PROBLEM DESCRIPTION: The entries below should be set down again exactly, with every picture left out.

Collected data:
/---

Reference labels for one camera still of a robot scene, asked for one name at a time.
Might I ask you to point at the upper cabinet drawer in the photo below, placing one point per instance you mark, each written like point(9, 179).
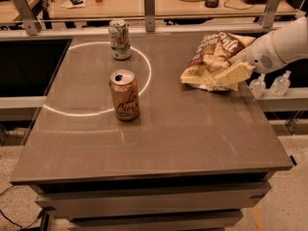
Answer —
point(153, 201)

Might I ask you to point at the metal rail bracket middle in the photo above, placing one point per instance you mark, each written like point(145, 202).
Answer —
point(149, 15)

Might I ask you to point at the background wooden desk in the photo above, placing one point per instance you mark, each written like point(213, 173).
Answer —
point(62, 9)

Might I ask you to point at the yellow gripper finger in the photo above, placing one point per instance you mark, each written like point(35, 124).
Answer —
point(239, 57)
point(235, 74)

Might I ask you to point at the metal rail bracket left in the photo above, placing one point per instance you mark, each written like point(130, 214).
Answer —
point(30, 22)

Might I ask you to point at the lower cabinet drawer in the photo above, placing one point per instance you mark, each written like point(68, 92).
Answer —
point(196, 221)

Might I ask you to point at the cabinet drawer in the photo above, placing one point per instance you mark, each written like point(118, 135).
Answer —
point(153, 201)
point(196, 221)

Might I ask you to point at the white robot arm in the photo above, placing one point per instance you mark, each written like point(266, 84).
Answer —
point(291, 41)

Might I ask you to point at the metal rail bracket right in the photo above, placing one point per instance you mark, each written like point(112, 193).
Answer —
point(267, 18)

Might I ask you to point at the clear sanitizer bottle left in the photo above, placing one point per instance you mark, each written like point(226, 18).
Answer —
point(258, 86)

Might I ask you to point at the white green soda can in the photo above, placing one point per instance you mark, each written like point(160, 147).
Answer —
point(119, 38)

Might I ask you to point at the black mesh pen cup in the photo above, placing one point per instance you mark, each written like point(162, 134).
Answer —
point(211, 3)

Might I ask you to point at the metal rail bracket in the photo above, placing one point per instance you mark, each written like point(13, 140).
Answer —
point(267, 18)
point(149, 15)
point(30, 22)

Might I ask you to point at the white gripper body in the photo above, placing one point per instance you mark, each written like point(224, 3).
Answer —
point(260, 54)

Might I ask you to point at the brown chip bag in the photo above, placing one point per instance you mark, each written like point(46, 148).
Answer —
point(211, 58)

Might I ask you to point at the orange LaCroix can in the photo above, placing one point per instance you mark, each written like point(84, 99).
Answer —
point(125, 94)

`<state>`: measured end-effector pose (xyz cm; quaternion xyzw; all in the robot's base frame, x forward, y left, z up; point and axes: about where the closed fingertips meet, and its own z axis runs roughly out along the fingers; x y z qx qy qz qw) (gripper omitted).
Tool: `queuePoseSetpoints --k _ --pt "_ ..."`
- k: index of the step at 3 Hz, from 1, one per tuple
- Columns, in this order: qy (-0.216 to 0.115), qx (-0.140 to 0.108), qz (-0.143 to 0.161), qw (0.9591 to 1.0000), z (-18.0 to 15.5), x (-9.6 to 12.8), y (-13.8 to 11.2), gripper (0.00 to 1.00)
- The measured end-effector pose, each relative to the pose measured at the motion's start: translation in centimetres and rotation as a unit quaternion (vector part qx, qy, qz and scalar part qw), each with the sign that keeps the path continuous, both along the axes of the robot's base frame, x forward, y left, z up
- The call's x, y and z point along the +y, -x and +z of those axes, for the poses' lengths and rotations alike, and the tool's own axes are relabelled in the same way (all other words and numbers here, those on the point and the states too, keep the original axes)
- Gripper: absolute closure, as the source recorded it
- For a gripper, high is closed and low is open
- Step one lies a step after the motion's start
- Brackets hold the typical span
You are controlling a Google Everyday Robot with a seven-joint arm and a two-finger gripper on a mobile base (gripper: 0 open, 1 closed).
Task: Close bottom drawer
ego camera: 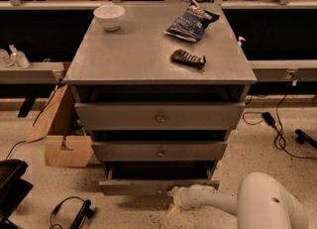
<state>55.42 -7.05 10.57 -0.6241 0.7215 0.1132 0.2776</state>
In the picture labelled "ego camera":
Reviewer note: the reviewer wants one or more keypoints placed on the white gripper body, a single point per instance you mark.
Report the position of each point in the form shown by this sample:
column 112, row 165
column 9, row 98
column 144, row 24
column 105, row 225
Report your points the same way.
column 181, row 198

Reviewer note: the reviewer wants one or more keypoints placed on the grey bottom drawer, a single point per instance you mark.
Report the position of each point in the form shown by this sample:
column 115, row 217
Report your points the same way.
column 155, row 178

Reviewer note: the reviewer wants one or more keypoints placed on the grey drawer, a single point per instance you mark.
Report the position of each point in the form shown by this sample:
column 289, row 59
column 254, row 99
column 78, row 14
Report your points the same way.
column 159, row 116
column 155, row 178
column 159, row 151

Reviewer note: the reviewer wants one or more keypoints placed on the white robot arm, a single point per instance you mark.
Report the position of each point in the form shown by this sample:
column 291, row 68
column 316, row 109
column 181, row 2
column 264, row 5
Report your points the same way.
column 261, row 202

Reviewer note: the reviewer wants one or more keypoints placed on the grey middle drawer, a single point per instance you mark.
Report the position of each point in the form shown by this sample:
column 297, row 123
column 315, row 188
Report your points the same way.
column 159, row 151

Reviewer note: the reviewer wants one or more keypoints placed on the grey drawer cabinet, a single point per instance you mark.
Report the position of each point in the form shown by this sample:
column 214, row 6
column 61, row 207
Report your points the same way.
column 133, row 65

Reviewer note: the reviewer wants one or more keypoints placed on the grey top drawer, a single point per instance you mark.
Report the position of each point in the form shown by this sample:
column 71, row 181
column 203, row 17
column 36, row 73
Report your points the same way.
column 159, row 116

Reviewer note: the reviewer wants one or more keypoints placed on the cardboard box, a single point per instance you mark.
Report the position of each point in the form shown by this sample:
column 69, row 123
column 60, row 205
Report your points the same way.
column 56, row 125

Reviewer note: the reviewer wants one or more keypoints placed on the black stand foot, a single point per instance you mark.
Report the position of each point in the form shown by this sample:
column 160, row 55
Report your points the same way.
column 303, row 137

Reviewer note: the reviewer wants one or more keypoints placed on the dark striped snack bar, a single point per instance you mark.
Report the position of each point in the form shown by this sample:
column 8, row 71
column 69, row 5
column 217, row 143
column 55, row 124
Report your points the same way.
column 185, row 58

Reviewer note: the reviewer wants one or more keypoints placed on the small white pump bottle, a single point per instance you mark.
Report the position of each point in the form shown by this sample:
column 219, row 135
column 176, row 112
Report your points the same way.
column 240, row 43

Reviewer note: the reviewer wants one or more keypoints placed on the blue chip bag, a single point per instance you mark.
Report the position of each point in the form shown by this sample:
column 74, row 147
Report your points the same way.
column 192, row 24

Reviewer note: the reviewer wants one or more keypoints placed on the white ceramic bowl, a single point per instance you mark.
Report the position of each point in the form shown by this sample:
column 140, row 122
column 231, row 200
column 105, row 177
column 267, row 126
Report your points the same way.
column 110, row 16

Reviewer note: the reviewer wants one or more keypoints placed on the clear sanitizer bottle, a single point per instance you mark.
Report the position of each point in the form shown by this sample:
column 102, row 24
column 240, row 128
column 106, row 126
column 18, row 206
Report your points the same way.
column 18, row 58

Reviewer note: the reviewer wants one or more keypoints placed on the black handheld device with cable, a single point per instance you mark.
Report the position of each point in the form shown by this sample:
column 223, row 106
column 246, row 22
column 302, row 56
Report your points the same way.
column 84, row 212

\---

THE ANSWER:
Reference labels for one camera still of a robot scene, asked for one name at a time.
Might I ask you to point at the upper cabinet drawer in the photo below, placing one point per instance you mark, each written like point(9, 179).
Answer —
point(153, 201)

Might I ask you to point at the metal rail bracket middle in the photo above, placing one point per instance you mark, each written like point(145, 202).
Answer —
point(149, 15)

Might I ask you to point at the background wooden desk in the photo above, placing one point per instance you mark, each written like point(213, 173).
Answer —
point(62, 9)

Might I ask you to point at the yellow gripper finger in the photo above, placing one point per instance you mark, each written like point(35, 124).
Answer —
point(239, 57)
point(235, 74)

Might I ask you to point at the metal rail bracket left in the photo above, placing one point per instance you mark, each written like point(130, 214).
Answer —
point(30, 22)

Might I ask you to point at the lower cabinet drawer in the photo above, placing one point per instance you mark, each written like point(68, 92).
Answer —
point(196, 221)

Might I ask you to point at the cabinet drawer in the photo above, placing one point per instance you mark, each written like point(118, 135).
Answer —
point(153, 201)
point(196, 221)

Might I ask you to point at the white robot arm in the photo above, placing one point per instance you mark, each written like point(266, 84).
Answer —
point(291, 41)

Might I ask you to point at the metal rail bracket right in the photo above, placing one point per instance you mark, each written like point(112, 193).
Answer —
point(267, 18)

Might I ask you to point at the clear sanitizer bottle left in the photo above, placing one point per instance you mark, each written like point(226, 18).
Answer —
point(258, 86)

Might I ask you to point at the white green soda can in the photo above, placing one point per instance you mark, each written like point(160, 147).
Answer —
point(119, 38)

Might I ask you to point at the black mesh pen cup in the photo above, placing one point per instance you mark, each written like point(162, 134).
Answer —
point(211, 3)

Might I ask you to point at the metal rail bracket in the photo above, placing one point per instance you mark, each written like point(13, 140).
Answer —
point(267, 18)
point(149, 15)
point(30, 22)

Might I ask you to point at the white gripper body in the photo above, placing one point per instance you mark, each written like point(224, 3).
Answer —
point(260, 54)

Might I ask you to point at the brown chip bag in the photo above, placing one point per instance you mark, each written like point(46, 148).
Answer —
point(211, 58)

Might I ask you to point at the orange LaCroix can in the photo above, placing one point per instance you mark, each written like point(84, 99).
Answer —
point(125, 94)

`<state>`: measured end-effector pose (xyz cm; quaternion xyzw; all in the robot's base frame, x forward, y left, z up; point and axes: about where the closed fingertips meet, and its own z axis runs roughly out along the fingers; x y z qx qy qz qw) (gripper omitted).
Tool: `queuePoseSetpoints --k _ --pt "_ ..."`
- k: index of the step at 3 Hz, from 1, one per tuple
- Columns, in this order: qy (-0.216 to 0.115), qx (-0.140 to 0.108), qz (-0.143 to 0.161), qw (0.9591 to 1.0000), z (-18.0 to 15.5), x (-9.6 to 12.8), y (-13.8 to 11.2), gripper (0.00 to 1.00)
- The measured end-effector pose, each relative to the pose measured at the motion's start: translation in centimetres and rotation as a unit quaternion (vector part qx, qy, qz and scalar part qw), each with the sign that keeps the path continuous, both along the axes of the robot's base frame, x forward, y left, z up
- The call's x, y and z point along the +y, -x and +z of those axes, for the poses' lengths and rotations alike, and the tool's own axes are relabelled in the same way (all other words and numbers here, those on the point and the states too, keep the original axes)
- Gripper: absolute closure, as the source recorded it
- For a gripper, high is closed and low is open
- Step one lies a step after the motion's start
- Brackets hold the typical span
You are controlling a Google Everyday Robot with a seven-joint arm and a two-finger gripper on a mobile base (gripper: 0 open, 1 closed).
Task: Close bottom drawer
ego camera: 
<state>55.42 -7.05 10.57 -0.6241 0.7215 0.1132 0.2776</state>
In the picture labelled "ego camera":
Reviewer note: the reviewer wants one or more keypoints placed on the white gripper body, a single point per instance you mark.
Report the position of each point in the form shown by this sample:
column 112, row 165
column 9, row 98
column 144, row 24
column 105, row 225
Report your points the same way.
column 181, row 198

Reviewer note: the reviewer wants one or more keypoints placed on the grey bottom drawer, a single point per instance you mark.
Report the position of each point in the form shown by this sample:
column 115, row 217
Report your points the same way.
column 155, row 178

Reviewer note: the reviewer wants one or more keypoints placed on the grey drawer, a single point per instance you mark.
Report the position of each point in the form shown by this sample:
column 289, row 59
column 254, row 99
column 78, row 14
Report your points the same way.
column 159, row 116
column 155, row 178
column 159, row 151

Reviewer note: the reviewer wants one or more keypoints placed on the white robot arm, a single point per instance you mark.
Report the position of each point in the form shown by this sample:
column 291, row 68
column 316, row 109
column 181, row 2
column 264, row 5
Report your points the same way.
column 261, row 202

Reviewer note: the reviewer wants one or more keypoints placed on the grey middle drawer, a single point per instance you mark.
Report the position of each point in the form shown by this sample:
column 297, row 123
column 315, row 188
Report your points the same way.
column 159, row 151

Reviewer note: the reviewer wants one or more keypoints placed on the grey drawer cabinet, a single point per instance you mark.
Report the position of each point in the form shown by this sample:
column 214, row 6
column 61, row 207
Report your points the same way.
column 133, row 65

Reviewer note: the reviewer wants one or more keypoints placed on the grey top drawer, a single point per instance you mark.
Report the position of each point in the form shown by this sample:
column 71, row 181
column 203, row 17
column 36, row 73
Report your points the same way.
column 159, row 116

Reviewer note: the reviewer wants one or more keypoints placed on the cardboard box, a single point per instance you mark.
Report the position of each point in the form shown by this sample:
column 69, row 123
column 60, row 205
Report your points the same way.
column 56, row 125

Reviewer note: the reviewer wants one or more keypoints placed on the black stand foot, a single point per instance you mark.
Report the position of each point in the form shown by this sample:
column 160, row 55
Report your points the same way.
column 303, row 137

Reviewer note: the reviewer wants one or more keypoints placed on the dark striped snack bar, a single point per instance you mark.
Report the position of each point in the form shown by this sample:
column 8, row 71
column 69, row 5
column 217, row 143
column 55, row 124
Report your points the same way.
column 185, row 58

Reviewer note: the reviewer wants one or more keypoints placed on the small white pump bottle, a single point per instance you mark.
Report the position of each point in the form shown by this sample:
column 219, row 135
column 176, row 112
Report your points the same way.
column 240, row 43

Reviewer note: the reviewer wants one or more keypoints placed on the blue chip bag, a single point per instance you mark.
Report the position of each point in the form shown by this sample:
column 74, row 147
Report your points the same way.
column 192, row 24

Reviewer note: the reviewer wants one or more keypoints placed on the white ceramic bowl, a single point per instance you mark.
Report the position of each point in the form shown by this sample:
column 140, row 122
column 231, row 200
column 105, row 177
column 267, row 126
Report your points the same way.
column 110, row 16

Reviewer note: the reviewer wants one or more keypoints placed on the clear sanitizer bottle, a single point per instance you mark.
Report the position of each point in the form shown by this sample:
column 102, row 24
column 240, row 128
column 106, row 126
column 18, row 206
Report your points the same way.
column 18, row 58

Reviewer note: the reviewer wants one or more keypoints placed on the black handheld device with cable, a single point per instance you mark.
Report the position of each point in the form shown by this sample:
column 223, row 106
column 246, row 22
column 302, row 56
Report your points the same way.
column 84, row 212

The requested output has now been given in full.